A letter written by a first grade Roger Sherman Elementary School student in January 1935 simply asked: "Dear Mother, Please come to see us Monday, January 13 at 3:00 p.m. Love, Thomas."
The invitation was to attend a parent-teacher meeting at the school, which was then at the corner of Post and Reef roads, where Sherman Green is today. The original school was built there in 1913, and the current school building on Fern Street was constructed 50 years ago.
Sherman School celebrated the 100th anniversary of the educational institution's existence and the 50th anniversary of its current home Friday, and the invitation extended to the community was answered by hundreds of former students, teachers and administrators as well as current students and parents who turned out for an open house.
"What a wonderful history we have. Children love this school and they continue to love this school (after they leave). It has a heart," said Sherman Principal Eileen Roxbee. "It's indicative of this neighborhood. We have teachers who graduated from this school. We have parents who went here, and grandparents," she said. Friday's turnout validates the strong sentiment for the school that survives across decades and generations, Roxbee said.
Yvonne Bastien Zeisler, a 1973 graduate, returned with her siblings Bruce Bastien (Class of 1972) and Lisette Bastien Enhoffer, who graduated from the school in 1980. All three still live in Fairfield.
"Most of the school looks the same. I was surprised to see how intact it still is," said Zeisler, who reconnected with her 2nd and 5th grade teachers, Alice Hine and Ted Ostrowski, both of whom still teach at the school.
"When she was my teacher she wore miniskirts," Zeisler said of Hine. She recalled her principal, the late Walter Holt, as "so kind and a great, nice man."
Three members of Holt's family attended the Open House: his widow Ruby Holt of Fairfield, daughter Sharon Cloutier of Trumbull and grandson Nicolas Cloutier of Bristol. They pored over photographs, news clippings and yearbooks from his decade as principal from 1963 to 1973.
"I'm learning about his past and the unique educator he was. To learn about all the things that he did before he was my grandfather is really special," Nicolas Cloutier said.
Fifth-grade string musicians performed in the cafeteria. Some students offered facts about the school.
Visitors enjoyed seeing student artwork and photographs on display boards representing each decade of the school's history set up in the gym.

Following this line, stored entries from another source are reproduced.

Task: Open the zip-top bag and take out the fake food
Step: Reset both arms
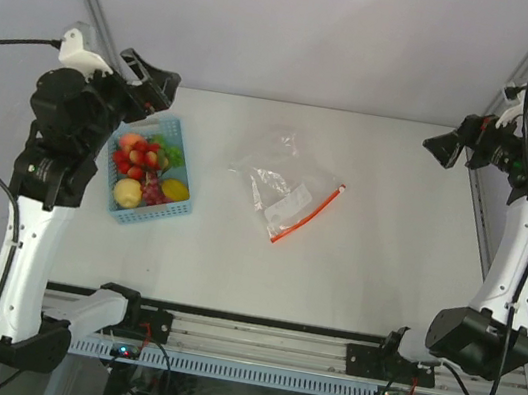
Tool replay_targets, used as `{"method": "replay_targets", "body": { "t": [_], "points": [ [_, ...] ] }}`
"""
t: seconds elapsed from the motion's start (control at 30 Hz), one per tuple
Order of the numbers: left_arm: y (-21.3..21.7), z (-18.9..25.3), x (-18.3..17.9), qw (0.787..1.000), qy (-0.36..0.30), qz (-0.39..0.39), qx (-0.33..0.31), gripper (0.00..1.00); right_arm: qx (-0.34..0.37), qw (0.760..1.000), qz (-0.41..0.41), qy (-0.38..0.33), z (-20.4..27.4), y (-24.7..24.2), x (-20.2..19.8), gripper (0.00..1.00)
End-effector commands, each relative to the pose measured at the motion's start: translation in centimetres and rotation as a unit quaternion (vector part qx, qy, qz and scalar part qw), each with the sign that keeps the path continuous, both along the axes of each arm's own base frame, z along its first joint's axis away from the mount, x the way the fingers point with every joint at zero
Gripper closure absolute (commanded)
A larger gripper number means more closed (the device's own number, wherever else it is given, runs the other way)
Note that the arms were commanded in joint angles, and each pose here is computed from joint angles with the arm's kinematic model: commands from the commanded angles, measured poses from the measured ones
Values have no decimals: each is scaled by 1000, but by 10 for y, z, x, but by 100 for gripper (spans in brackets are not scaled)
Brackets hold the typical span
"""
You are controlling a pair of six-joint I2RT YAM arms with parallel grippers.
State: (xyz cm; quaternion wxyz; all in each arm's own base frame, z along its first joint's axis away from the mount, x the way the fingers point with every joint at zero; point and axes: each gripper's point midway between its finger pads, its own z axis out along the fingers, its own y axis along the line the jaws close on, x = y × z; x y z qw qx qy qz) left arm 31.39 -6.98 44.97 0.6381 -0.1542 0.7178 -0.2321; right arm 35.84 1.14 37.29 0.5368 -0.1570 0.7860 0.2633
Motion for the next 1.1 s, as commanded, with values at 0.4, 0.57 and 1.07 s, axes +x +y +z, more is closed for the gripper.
{"method": "replay_targets", "body": {
  "t": [0.4,0.57,1.07],
  "points": [
    [-1,50,-44,996,-39,-44,61,0,-23,987,-159,-28,47,-16,-31,0],
    [-3,21,-45,996,-10,-54,69,0,-33,982,-184,-35,56,-18,-34,0],
    [-6,-1,-56,994,5,-73,82,0,-21,978,-205,-38,55,-19,-44,0]
  ]
}}
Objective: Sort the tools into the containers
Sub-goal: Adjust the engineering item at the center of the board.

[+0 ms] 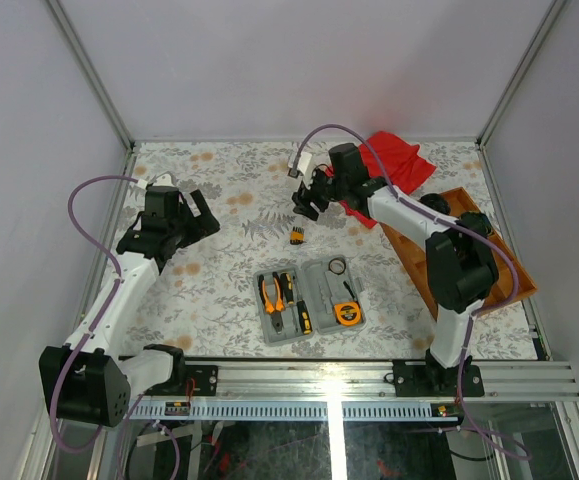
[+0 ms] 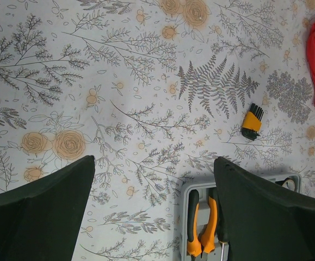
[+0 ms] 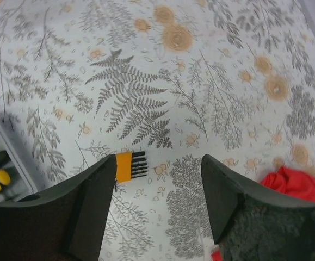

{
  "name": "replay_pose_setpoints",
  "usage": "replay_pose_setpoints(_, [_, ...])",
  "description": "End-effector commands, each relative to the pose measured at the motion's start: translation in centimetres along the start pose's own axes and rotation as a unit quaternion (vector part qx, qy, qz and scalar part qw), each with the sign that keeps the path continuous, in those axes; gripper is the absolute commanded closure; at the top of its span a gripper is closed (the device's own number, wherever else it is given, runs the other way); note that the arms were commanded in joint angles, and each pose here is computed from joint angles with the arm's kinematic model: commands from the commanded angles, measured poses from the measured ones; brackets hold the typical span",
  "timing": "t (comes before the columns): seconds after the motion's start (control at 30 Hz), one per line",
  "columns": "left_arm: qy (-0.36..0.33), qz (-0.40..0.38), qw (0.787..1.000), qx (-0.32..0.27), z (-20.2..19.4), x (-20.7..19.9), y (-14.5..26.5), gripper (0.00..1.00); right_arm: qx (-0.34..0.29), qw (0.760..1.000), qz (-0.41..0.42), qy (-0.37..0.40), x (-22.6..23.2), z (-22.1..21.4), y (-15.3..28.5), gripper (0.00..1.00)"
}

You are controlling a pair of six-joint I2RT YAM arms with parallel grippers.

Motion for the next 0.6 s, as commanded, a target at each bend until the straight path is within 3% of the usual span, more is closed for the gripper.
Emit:
replay_pose_setpoints(0.0, [0.005, -0.008, 1.000, -0.022, 0.5, 0.0, -0.1, 0.12, -0.049, 0.979, 0.115, 0.161, -1.0, 1.0, 0.1, 0.27])
replay_pose_setpoints(0.17, [0.005, -0.008, 1.000, -0.020, 0.5, 0.0, -0.1, 0.12, 0.016, 0.944, 0.185, 0.272, -2.2, 0.7, -1.2, 0.23])
replay_pose_setpoints(0.37, [0.005, -0.008, 1.000, -0.020, 0.5, 0.1, -0.2, 0.12, 0.108, 0.916, 0.237, 0.305, -3.7, -1.6, -3.0, 0.23])
replay_pose_setpoints(0.57, [0.009, -0.011, 1.000, -0.014, 0.5, 0.1, -0.4, 0.12, 0.110, 0.894, 0.283, 0.330, -3.0, -3.3, -4.0, 0.23])
Point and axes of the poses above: each gripper's point midway between its finger pads, its own y axis back along the fingers, its own x axis along the line the jaws close on, z = x × y, the point moved 10 cm from there along y, back along the fingers, and after that the axes turned 12 degrees about -y, right-handed, at the moved point
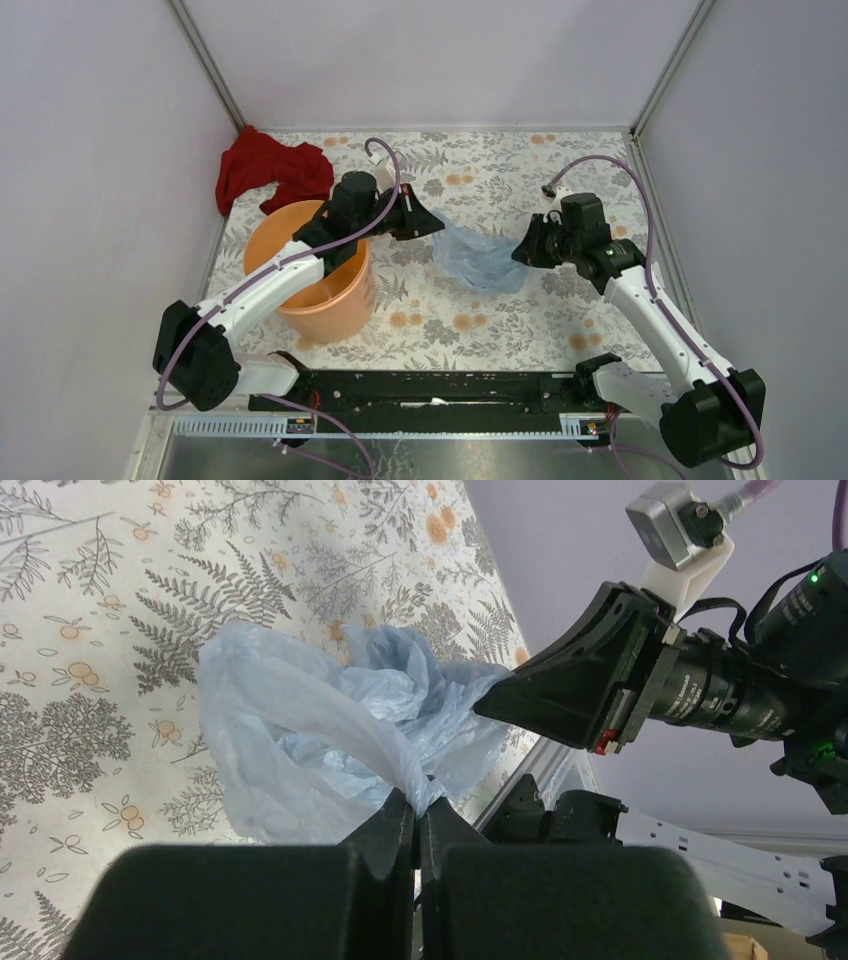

Mike Giarratano, who was principal at Sherman from 1995 to 2006, said the displays were "like a history lesson."
The school's namesake, Roger Minott Sherman, was discussed at the event. Minott Sherman, a town resident, was the nephew of Roger Sherman, a signer of the Declaration of Independence and Constitution. Roxbee said Kim Fawcett, one of three of the town's legislative representatives, who attended the celebration and presented a proclamation, told her Roger Minott Sherman will be inducted into Connecticut's Hall of Fame this year.
Alums scoured the displays to find themselves in class photos. They swapped stories and reminisced about classmates and teachers.
"It's nice to come back. It brings back a lot of good memories ... Sherman Sharks forever," said Kelly Wallace of Fairfield, who attended the event with Gabriella Forrest of Middletown. Both graduated in 2002.
Forrest called it "Super nostalgic and comforting." She said students that graduated with them continue to identify with Sherman School. "It's a testament to what a strong community it is," Forrest said.
"It's a very special place. It makes us want to stay here in Fairfield so our daughter (Jane, age 3) can go here," said Kristen Sarty, whose son Jack, 7, is a Sherman second-grader.
Chad Hunter of Fairfield, who graduated in 1991, said learning was fun at Sherman. "It didn't feel like a chore. It was just a very positive experience. I owe a lot to Sherman for my success. I'm happy where I am and Sherman helped me get there," Hunter said.
Ann Micklos, a NASA engineer and 1977 graduate of Sherman School, was unable to attend the Friday open house, but visited the school the week before. She also said the teachers there helped shape her.
"When you look back at the foundation of the school it was instrumental in making me who I am today. The school and my mom (Sue Noyes) never discouraged me from doing what I wanted," said Micklos, who was the first girl to join Ostrowski's rocketry club at Sherman. She worked on 110 of the 135 Space Shuttle missions and is currently working on a launch services program.
The advanced technology that Micklos works with now may be routine for the Sherman School students of 2063. Current student Oliver Kwon predicts that by then classrooms will not have chalk or white boards. Instead, he said, every student will have a touch screen desk.